As it happens, I went herping last weekend in the Chantry Flat area of the Angeles National Forest. Hopefully, the Forest Service’s shuttle between the Gold Line’s Arcadia Station and parking-challenged Chantry Flat will return this summer or fall — the shuttle was piloted in October.

A few pics I shot last weekend of some of the reptiles living very close to La La Land:

Ensatina salamander. Photo courtesy Steve Hymon.

Alligator lizard. Photo courtesy Steve Hymon.

California newt. Photo courtesy Steve Hymon.

Black-bellied slender salamander. Photo courtesy Steve Hymon.

The view from Chantry Flat toward Arcadia on a rainy/misty afternoon. Photo courtesy Steve Hymon.

 

4 replies

  1. “I recently listened to a fellow rider on the phone as he begged his boss not fire him. The Blue Line, again, was making him late for work.”

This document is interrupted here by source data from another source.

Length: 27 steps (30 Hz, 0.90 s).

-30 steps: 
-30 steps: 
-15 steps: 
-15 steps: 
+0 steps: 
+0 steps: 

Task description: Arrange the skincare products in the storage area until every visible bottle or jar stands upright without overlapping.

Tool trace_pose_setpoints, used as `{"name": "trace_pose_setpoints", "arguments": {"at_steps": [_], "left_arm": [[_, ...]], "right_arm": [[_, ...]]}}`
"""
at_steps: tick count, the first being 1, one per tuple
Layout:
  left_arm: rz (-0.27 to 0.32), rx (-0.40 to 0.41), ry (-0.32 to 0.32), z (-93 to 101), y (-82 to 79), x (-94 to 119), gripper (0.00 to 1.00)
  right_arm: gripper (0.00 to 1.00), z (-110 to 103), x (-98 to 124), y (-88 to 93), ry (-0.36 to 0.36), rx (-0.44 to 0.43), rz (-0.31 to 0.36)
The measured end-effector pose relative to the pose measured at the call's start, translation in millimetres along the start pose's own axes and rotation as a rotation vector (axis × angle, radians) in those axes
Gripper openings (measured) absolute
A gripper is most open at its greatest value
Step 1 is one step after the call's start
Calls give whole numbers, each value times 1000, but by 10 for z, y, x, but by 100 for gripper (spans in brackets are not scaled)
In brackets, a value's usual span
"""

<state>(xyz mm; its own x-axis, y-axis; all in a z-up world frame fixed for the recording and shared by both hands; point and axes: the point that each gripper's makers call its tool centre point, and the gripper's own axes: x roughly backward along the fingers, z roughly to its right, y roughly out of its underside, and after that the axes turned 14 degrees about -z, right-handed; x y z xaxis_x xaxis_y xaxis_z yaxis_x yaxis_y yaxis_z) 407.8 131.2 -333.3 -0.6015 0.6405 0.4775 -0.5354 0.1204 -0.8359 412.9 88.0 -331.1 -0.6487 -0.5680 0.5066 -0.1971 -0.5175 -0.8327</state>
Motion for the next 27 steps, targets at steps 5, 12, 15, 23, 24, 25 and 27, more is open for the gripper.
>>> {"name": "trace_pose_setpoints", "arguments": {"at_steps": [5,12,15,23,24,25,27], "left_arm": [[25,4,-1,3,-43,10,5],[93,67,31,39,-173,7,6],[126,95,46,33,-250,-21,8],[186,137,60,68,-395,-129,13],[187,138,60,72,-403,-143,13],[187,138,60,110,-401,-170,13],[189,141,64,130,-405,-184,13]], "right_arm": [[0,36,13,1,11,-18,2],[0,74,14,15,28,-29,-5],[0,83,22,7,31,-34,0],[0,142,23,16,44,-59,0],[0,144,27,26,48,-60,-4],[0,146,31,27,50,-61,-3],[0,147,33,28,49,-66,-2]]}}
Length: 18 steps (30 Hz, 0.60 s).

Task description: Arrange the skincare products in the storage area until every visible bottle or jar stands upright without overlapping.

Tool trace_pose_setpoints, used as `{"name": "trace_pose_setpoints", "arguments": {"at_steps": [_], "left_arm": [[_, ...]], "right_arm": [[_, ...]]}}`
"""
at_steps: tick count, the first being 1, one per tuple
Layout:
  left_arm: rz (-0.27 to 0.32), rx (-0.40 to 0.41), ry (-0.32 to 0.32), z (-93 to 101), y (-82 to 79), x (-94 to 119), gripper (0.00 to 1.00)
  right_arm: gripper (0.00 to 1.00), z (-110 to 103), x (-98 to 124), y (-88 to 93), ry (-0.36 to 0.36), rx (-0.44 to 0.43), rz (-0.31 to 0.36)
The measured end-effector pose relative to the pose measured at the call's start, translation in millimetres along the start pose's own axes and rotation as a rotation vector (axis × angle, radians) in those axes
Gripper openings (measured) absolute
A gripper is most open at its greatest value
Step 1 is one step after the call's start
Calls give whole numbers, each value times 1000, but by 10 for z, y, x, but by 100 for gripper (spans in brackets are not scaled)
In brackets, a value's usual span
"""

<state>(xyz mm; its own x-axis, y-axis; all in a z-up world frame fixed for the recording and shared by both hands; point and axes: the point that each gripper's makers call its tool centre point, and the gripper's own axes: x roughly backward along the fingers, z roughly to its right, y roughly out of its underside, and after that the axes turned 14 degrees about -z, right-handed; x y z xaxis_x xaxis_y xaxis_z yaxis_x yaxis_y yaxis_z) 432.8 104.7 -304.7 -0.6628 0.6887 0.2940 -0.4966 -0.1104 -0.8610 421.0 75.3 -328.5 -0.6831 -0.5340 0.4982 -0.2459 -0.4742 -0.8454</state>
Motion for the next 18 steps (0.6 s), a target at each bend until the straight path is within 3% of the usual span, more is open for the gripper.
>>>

    This is a sad reality for many. What does Metro do if you lose your job because they are alway late? Whos fault is that when you may not be able to drive? Its sounds harsh, but a hiring manager will hire a motorist much quicker than a transit dependent person since “they are not reliable” or “don’t have reliable transportation.”

    Its Metro that makes this a difficulty.

    • @TheRealTransitRider yeah that seems to happen alot. I remember there was a delay cause of a disabled train and this one frantic (lol) rider called metro to tell them to call his boss about what had happen and that he was gonna be late.